-- RECORDS PROVIDED follows --
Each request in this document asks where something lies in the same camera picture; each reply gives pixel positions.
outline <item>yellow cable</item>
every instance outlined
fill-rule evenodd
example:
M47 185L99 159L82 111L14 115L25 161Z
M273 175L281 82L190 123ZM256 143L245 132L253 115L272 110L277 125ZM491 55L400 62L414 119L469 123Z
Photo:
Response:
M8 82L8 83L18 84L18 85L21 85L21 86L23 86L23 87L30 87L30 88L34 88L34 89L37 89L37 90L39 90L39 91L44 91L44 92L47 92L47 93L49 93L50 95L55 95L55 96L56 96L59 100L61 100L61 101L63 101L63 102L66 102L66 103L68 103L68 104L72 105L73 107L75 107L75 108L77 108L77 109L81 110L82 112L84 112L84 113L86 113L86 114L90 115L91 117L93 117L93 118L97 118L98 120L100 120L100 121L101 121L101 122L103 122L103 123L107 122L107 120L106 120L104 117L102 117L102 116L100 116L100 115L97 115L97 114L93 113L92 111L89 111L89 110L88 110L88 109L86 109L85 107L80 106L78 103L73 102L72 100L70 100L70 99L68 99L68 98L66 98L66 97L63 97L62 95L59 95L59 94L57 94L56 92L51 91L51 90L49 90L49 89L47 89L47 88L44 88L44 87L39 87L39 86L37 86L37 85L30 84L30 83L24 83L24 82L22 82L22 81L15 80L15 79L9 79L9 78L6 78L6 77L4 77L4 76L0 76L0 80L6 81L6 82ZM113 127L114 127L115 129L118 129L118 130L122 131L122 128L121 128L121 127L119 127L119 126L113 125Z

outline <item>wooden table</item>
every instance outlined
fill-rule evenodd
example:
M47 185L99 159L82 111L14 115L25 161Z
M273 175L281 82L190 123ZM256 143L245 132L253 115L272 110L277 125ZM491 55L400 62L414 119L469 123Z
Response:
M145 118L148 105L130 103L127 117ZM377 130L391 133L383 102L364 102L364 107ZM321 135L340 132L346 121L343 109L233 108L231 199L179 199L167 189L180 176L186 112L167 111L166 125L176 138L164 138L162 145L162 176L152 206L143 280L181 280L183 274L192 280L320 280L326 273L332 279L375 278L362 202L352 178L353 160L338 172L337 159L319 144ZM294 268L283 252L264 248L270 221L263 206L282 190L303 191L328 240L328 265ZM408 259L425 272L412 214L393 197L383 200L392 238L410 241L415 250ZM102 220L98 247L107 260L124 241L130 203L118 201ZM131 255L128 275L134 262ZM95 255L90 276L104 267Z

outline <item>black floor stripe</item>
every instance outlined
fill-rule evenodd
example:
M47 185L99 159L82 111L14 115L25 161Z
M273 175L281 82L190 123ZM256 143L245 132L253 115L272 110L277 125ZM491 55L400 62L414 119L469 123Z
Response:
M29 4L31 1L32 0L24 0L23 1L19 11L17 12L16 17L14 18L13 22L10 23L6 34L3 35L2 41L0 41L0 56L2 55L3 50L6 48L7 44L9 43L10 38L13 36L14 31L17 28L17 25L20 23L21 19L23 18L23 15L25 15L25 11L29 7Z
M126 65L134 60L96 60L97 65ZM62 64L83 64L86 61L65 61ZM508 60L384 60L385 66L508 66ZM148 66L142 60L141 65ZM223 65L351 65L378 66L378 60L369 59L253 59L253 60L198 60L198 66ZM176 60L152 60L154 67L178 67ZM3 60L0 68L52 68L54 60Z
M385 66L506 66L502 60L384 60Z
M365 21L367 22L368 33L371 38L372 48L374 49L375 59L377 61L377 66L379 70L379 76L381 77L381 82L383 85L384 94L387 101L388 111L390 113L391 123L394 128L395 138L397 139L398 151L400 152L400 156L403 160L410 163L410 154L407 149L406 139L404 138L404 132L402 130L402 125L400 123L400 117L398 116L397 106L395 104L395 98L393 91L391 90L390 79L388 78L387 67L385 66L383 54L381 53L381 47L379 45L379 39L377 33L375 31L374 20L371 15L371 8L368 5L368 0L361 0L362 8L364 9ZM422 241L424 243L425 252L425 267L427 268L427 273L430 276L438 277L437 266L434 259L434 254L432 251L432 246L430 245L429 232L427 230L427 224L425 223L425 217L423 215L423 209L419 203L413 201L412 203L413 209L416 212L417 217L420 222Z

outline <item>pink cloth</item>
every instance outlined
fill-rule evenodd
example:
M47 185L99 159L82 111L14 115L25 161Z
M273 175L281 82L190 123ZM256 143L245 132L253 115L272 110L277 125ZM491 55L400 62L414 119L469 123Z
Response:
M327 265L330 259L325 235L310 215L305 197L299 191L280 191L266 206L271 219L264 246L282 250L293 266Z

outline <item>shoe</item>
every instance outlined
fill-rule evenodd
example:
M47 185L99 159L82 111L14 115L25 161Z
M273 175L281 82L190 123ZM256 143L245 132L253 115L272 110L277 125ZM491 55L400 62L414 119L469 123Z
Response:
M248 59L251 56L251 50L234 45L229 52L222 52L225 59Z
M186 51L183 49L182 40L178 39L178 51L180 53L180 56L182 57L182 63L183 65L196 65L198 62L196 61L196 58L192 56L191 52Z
-- RECORDS PROVIDED concluded --
Quote the data above in full, changing nothing.

Each request in this document asks where something lies in the same camera picture; each reply gives pixel positions.
outline <item>yellow cable</item>
every instance outlined
fill-rule evenodd
example:
M47 185L99 159L82 111L14 115L25 161Z
M273 175L281 82L190 123ZM256 143L245 132L253 115L272 110L277 125ZM491 55L400 62L414 119L469 123Z
Photo:
Response:
M8 82L8 83L18 84L18 85L21 85L21 86L23 86L23 87L30 87L30 88L34 88L34 89L37 89L37 90L39 90L39 91L44 91L44 92L47 92L47 93L49 93L50 95L55 95L55 96L56 96L59 100L61 100L61 101L63 101L63 102L66 102L66 103L68 103L68 104L72 105L73 107L75 107L75 108L77 108L77 109L81 110L82 112L84 112L84 113L86 113L86 114L90 115L91 117L93 117L93 118L97 118L98 120L100 120L100 121L101 121L101 122L103 122L103 123L107 122L107 120L106 120L104 117L102 117L102 116L100 116L100 115L97 115L97 114L93 113L92 111L89 111L89 110L88 110L88 109L86 109L85 107L80 106L78 103L73 102L72 100L70 100L70 99L68 99L68 98L66 98L66 97L63 97L62 95L59 95L59 94L57 94L56 92L51 91L51 90L49 90L49 89L47 89L47 88L44 88L44 87L39 87L39 86L37 86L37 85L30 84L30 83L24 83L24 82L22 82L22 81L15 80L15 79L9 79L9 78L6 78L6 77L4 77L4 76L0 76L0 80L6 81L6 82ZM113 127L114 127L115 129L118 129L118 130L122 131L122 128L121 128L121 127L119 127L119 126L113 125Z

outline <item>wooden table</item>
every instance outlined
fill-rule evenodd
example:
M47 185L99 159L82 111L14 115L25 161Z
M273 175L281 82L190 123ZM256 143L245 132L253 115L272 110L277 125ZM491 55L400 62L414 119L469 123Z
Response:
M145 118L148 105L130 103L127 117ZM377 130L391 133L383 102L364 102L364 107ZM321 135L340 132L346 121L343 109L233 108L231 199L179 199L167 189L180 176L186 112L167 111L166 125L176 138L164 138L162 145L162 176L152 206L143 280L181 280L183 274L192 280L320 280L326 273L332 279L375 278L362 202L352 178L353 160L338 172L337 159L319 144ZM294 268L283 252L264 248L270 221L263 206L282 190L303 191L328 240L328 265ZM408 259L425 272L412 214L393 197L383 200L392 238L410 241L415 250ZM102 220L98 247L107 260L124 241L130 203L118 201ZM131 255L128 275L134 262ZM95 255L90 276L104 267Z

outline <item>black floor stripe</item>
every instance outlined
fill-rule evenodd
example:
M47 185L99 159L82 111L14 115L25 161Z
M273 175L281 82L190 123ZM256 143L245 132L253 115L272 110L277 125ZM491 55L400 62L414 119L469 123Z
Response:
M29 4L31 1L32 0L24 0L23 1L19 11L17 12L16 17L14 18L13 22L10 23L6 34L3 35L2 41L0 41L0 56L2 55L3 50L6 48L7 44L9 43L10 38L13 36L14 31L17 28L17 25L20 23L21 19L23 18L23 15L25 15L25 11L29 7Z
M126 65L134 60L96 60L97 65ZM62 64L83 64L86 61L65 61ZM508 60L384 60L385 66L508 66ZM148 66L142 60L141 65ZM223 65L351 65L378 66L378 60L369 59L253 59L253 60L198 60L198 66ZM176 60L152 60L154 67L178 67ZM3 60L0 68L52 68L54 60Z
M385 66L506 66L502 60L384 60Z
M365 21L367 22L368 33L371 38L372 48L374 49L375 59L377 61L377 66L379 70L379 76L381 77L381 82L383 85L384 94L387 101L388 111L390 113L391 123L394 128L395 138L397 139L398 151L400 152L400 156L403 160L410 163L410 154L407 149L406 139L404 138L404 132L402 130L402 125L400 123L400 117L398 116L397 106L395 104L395 98L393 91L391 90L390 79L388 78L387 67L385 66L383 54L381 53L381 47L379 45L379 39L377 33L375 31L374 20L371 15L371 8L368 5L368 0L361 0L362 8L364 9ZM422 241L424 243L425 252L425 267L427 268L427 273L430 276L438 277L437 266L434 259L434 254L432 251L432 246L430 245L429 232L427 230L427 224L425 223L425 217L423 215L423 209L419 203L413 201L412 203L413 209L416 212L417 217L420 222Z

outline <item>pink cloth</item>
every instance outlined
fill-rule evenodd
example:
M47 185L99 159L82 111L14 115L25 161Z
M273 175L281 82L190 123ZM256 143L245 132L253 115L272 110L277 125ZM491 55L400 62L414 119L469 123Z
Response:
M327 265L330 259L325 235L310 215L305 197L299 191L280 191L266 206L271 219L264 246L282 250L293 266Z

outline <item>shoe</item>
every instance outlined
fill-rule evenodd
example:
M47 185L99 159L82 111L14 115L25 161Z
M273 175L281 82L190 123ZM256 143L245 132L253 115L272 110L277 125ZM491 55L400 62L414 119L469 123Z
Response:
M248 59L251 56L251 50L234 45L229 52L222 52L225 59Z
M186 51L183 49L182 40L178 39L178 51L180 53L180 56L182 57L182 63L183 65L196 65L198 62L196 61L196 58L192 56L191 52Z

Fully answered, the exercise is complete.